At the fall of day, a storm rises in the hills. These seem to come close together and whisper, and the sound is like the whirr of swords.
Many people who are wise talk about storm spirits, so there must be such ... poor distracted beings who wring their hands and moan in black discord. It may be they are the souls of murdered folk, and those who have been executed, and they cry curses on all who live and love and laugh. You must be afraid of them if you are like me. My windows look down on the Valley of the Bow and out upon a riot of hills. There is nothing more beautiful in the girth of the Seven Seas, but, to-night, this scene is awesome and full of strangeness. The black clouds are laced with streaks of lightning, or it may be that the spirits thrust out red tongues in derision.
Lord, how it blows! and I am afraid of this thunder and the shouting of the storm. The wind grapples with the trees as though they were living creatures and it makes no difference that they crouch and cry for mercy. It is Bendan, the Pine Wrestler, who is out there, and when angry he can pluck up a young tree with his little finger or break it with a push of his shoulder. But he does not do this often; he only wrestles to make them strong.

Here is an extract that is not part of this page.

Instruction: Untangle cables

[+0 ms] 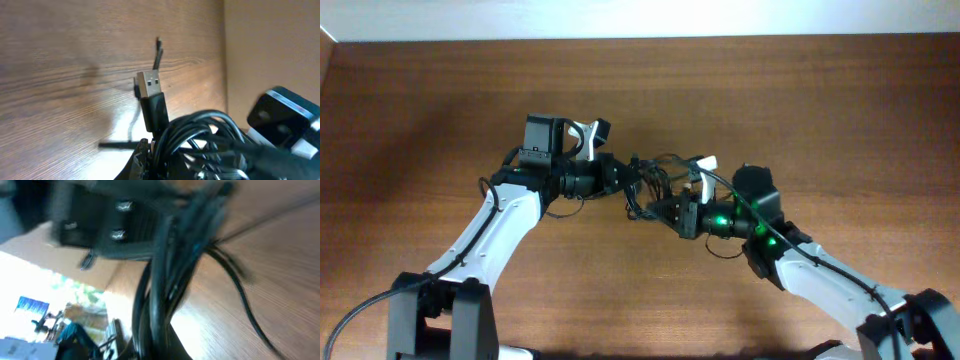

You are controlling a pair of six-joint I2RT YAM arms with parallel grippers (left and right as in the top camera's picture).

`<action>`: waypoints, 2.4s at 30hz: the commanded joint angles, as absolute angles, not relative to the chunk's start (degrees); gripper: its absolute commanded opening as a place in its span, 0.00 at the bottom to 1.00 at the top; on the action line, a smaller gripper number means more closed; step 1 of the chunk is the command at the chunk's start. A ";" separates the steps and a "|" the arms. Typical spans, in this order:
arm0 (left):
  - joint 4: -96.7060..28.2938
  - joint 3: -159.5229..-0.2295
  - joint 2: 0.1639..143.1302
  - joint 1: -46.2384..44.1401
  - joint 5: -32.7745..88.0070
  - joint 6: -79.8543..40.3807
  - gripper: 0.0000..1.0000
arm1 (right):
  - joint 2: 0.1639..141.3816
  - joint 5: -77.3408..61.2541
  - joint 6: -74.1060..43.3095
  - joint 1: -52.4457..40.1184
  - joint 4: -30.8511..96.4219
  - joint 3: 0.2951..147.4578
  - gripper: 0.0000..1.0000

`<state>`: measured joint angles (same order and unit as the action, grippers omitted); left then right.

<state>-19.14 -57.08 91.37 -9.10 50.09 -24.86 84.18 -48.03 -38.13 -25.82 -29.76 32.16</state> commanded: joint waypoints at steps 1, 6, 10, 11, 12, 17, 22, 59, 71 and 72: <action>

It is better for a woman to go down to the great stone dining-hall with its yellow floor, where there is music, and dancing, and love-making. It is a pretty play even to the onlooker. Or in the big central rotunda, which is the heart of this hostelry in the hills, she will find "there is always fine weather," and "the good fellows" are from all over the world and have strange stories to tell Canadian folk who stay in the North. In the cavernous fireplace, spruce logs burn redly, and by their light you may decipher the words on the mantelpiece: "The world is my school; travel our teacher; Nature our book, and God our friend." Overhead, in the fourth gallery, a deep-voiced singer is taking us into captivity. Listen, then, for it is only in music that critics are taken captive: literature has no such thraldom. It is about a perfect day that the singer sings, and this is what she says—
"And this is the end of a perfect day,
Near the end of a journey too;
But it leaves a thought that is big and strong,
With a wish that is kind and true.
For Memory has painted this perfect day
With colours that never fade,
And we find at the end of a perfect day
The soul of a friend we've made."
CHAPTER XXV
THE OVERLAND TRAIL OF '98
Out of the North there rang a cry of Gold!—TOM McINNES.
Only this spring, a widow near Edmonton sold her quarter-section to a real-estate syndicate for eighty thousand dollars. She was one of the women who "stayed at home with the stuff" while her husband fared forth in search of gold at the time of the Klondike stampede in 1897-8. He died on the trail, and ever since the woman has ploughed the lone furrow both literally and metaphorically.